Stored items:
§
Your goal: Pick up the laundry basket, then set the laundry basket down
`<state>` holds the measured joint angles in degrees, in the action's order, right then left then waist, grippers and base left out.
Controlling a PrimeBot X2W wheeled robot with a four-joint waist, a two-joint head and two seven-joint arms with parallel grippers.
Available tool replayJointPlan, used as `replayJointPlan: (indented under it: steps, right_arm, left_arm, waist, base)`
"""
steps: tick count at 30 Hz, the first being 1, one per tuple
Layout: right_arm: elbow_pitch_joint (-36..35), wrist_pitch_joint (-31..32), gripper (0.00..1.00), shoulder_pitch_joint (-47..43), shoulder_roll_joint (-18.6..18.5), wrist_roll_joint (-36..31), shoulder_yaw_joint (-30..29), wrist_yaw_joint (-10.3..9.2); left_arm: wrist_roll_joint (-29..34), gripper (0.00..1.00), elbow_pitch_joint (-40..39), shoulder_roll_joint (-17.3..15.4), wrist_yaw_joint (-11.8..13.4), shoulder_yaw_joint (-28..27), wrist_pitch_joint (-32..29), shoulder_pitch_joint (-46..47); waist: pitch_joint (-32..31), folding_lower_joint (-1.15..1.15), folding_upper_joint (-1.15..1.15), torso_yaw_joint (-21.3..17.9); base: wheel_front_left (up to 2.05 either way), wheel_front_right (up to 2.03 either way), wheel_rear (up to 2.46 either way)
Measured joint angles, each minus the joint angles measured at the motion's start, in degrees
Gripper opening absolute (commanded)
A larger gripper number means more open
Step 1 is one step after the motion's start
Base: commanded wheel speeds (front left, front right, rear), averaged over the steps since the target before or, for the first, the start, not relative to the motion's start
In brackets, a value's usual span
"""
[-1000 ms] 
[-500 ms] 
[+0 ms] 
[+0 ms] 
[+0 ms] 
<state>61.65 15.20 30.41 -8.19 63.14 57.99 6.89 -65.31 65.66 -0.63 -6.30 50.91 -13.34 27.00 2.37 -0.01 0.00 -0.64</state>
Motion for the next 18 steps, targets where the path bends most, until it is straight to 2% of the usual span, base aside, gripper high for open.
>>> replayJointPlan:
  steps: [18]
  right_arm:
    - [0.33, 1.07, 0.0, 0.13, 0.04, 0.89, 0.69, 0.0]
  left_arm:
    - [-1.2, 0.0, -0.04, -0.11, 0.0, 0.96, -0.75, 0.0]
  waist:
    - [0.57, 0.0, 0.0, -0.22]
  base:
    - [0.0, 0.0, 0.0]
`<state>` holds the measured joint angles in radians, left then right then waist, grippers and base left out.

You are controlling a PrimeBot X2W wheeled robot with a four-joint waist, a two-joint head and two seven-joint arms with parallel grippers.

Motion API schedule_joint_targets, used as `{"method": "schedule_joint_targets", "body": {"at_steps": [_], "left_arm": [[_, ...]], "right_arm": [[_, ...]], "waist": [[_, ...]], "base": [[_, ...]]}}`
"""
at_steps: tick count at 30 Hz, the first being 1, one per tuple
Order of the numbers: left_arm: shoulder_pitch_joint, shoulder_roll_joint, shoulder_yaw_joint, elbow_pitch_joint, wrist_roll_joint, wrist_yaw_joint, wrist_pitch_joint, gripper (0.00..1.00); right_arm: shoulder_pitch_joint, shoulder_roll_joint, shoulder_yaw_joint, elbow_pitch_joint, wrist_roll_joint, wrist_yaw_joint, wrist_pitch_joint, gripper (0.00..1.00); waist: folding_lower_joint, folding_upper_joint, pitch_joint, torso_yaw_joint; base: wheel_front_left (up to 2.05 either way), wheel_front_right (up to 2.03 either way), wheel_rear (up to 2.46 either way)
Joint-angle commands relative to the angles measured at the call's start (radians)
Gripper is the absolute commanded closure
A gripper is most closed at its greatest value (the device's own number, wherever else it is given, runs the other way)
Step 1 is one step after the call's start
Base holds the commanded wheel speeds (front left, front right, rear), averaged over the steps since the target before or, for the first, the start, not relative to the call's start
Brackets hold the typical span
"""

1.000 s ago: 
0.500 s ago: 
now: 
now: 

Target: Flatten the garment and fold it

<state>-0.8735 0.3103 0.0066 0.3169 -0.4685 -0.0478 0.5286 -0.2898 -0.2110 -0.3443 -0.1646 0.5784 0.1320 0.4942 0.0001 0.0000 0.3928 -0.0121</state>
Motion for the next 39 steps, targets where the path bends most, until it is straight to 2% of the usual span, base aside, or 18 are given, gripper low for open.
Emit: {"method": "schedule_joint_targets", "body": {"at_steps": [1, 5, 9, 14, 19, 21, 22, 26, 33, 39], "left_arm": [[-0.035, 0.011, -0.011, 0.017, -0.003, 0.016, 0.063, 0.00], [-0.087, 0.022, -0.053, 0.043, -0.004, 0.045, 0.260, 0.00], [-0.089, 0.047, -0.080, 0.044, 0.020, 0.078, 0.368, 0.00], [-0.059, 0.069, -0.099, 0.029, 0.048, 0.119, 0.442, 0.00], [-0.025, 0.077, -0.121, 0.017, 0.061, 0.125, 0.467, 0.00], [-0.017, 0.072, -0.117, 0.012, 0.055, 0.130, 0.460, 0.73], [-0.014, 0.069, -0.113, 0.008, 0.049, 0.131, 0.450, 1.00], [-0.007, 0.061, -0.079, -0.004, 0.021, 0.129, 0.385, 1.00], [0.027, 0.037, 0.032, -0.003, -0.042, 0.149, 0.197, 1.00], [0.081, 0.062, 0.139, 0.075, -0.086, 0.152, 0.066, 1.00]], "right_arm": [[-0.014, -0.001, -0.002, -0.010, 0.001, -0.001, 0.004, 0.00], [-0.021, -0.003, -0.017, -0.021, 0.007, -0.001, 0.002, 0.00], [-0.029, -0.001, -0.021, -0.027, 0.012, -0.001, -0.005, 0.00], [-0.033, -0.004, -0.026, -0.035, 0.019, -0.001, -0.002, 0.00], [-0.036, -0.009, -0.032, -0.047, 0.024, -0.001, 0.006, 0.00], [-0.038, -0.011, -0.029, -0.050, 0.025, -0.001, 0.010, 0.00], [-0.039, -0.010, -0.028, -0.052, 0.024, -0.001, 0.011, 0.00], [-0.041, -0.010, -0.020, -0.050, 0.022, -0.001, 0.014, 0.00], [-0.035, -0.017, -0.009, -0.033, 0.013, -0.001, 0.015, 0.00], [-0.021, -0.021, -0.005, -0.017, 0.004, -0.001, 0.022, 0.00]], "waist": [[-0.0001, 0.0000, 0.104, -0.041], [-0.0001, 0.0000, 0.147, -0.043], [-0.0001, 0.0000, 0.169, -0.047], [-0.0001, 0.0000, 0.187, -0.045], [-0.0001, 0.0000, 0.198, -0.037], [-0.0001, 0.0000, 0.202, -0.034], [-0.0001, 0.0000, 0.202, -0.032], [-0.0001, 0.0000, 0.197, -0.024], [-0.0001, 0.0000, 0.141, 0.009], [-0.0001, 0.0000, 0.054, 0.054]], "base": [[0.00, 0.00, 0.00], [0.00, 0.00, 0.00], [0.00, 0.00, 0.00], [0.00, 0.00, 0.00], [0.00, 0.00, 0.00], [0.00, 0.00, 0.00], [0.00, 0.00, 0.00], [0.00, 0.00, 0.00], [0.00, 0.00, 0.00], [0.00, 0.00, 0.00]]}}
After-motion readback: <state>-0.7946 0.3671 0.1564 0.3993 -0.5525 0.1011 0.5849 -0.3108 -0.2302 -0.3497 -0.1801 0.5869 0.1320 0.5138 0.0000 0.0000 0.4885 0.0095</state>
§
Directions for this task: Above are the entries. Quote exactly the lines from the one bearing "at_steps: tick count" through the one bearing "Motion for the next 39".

Response:
at_steps: tick count at 30 Hz, the first being 1, one per tuple
Order of the numbers: left_arm: shoulder_pitch_joint, shoulder_roll_joint, shoulder_yaw_joint, elbow_pitch_joint, wrist_roll_joint, wrist_yaw_joint, wrist_pitch_joint, gripper (0.00..1.00); right_arm: shoulder_pitch_joint, shoulder_roll_joint, shoulder_yaw_joint, elbow_pitch_joint, wrist_roll_joint, wrist_yaw_joint, wrist_pitch_joint, gripper (0.00..1.00); waist: folding_lower_joint, folding_upper_joint, pitch_joint, torso_yaw_joint; base: wheel_front_left (up to 2.05 either way), wheel_front_right (up to 2.03 either way), wheel_rear (up to 2.46 either way)
Joint-angle commands relative to the angles measured at the call's start (radians)
Gripper is the absolute commanded closure
A gripper is most closed at its greatest value (the device's own number, wherever else it is given, runs the other way)
Step 1 is one step after the call's start
Base holds the commanded wheel speeds (front left, front right, rear), averaged over the steps since the target before or, for the first, the start, not relative to the call's start
Brackets hold the typical span
"""

1.000 s ago: 
0.500 s ago: 
now: 
now: 

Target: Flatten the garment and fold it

<state>-0.8735 0.3103 0.0066 0.3169 -0.4685 -0.0478 0.5286 -0.2898 -0.2110 -0.3443 -0.1646 0.5784 0.1320 0.4942 0.0001 0.0000 0.3928 -0.0121</state>
Motion for the next 39 steps, targets where the path bends most, until it is straight to 2% of the usual span, base aside, or 18 are given, gripper low for open.

The given answer completes the exercise.